### RECORDS FOR THE EXERCISE ###

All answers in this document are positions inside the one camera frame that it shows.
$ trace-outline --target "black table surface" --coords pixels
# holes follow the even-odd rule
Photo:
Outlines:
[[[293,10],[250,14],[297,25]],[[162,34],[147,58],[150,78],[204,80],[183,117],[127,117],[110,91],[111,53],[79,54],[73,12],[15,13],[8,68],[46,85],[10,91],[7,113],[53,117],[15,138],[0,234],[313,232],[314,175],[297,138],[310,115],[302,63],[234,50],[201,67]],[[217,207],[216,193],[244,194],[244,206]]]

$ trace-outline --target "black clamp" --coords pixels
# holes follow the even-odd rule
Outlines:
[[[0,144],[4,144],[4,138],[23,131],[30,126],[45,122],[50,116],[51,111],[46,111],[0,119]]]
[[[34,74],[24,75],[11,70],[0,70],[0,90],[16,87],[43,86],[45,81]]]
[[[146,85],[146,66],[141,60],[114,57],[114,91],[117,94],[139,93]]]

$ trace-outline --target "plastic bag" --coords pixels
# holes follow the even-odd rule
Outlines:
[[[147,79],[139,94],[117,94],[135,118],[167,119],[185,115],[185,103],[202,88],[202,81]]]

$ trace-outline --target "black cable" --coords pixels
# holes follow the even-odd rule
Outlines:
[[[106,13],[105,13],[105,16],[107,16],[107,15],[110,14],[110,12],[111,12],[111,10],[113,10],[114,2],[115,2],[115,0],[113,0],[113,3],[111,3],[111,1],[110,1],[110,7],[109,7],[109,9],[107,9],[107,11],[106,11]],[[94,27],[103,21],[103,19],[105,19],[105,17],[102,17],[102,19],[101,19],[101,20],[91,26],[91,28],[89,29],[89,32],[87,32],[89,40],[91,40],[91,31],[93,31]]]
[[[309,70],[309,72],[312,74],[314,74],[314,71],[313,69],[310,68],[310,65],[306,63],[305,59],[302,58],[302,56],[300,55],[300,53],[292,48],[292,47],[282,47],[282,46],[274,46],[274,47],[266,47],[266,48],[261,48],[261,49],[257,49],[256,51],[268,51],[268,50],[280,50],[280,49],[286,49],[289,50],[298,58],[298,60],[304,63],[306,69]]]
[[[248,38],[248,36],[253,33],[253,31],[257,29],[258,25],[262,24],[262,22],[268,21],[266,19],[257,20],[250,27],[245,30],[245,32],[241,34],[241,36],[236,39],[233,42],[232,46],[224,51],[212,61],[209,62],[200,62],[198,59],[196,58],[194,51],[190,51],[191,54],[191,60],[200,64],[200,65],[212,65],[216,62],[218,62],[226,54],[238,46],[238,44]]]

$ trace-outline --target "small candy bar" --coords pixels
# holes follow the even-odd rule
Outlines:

###

YOUR GOAL –
Check each line of the entries for the string "coords". Copy the lines that have it.

RESPONSE TO THIS TASK –
$ trace-outline --target "black table surface" --coords pixels
$ trace-outline --target "black clamp" --coords pixels
$ trace-outline --target "plastic bag" --coords pixels
$ trace-outline --target "black cable" --coords pixels
$ trace-outline --target "small candy bar" --coords pixels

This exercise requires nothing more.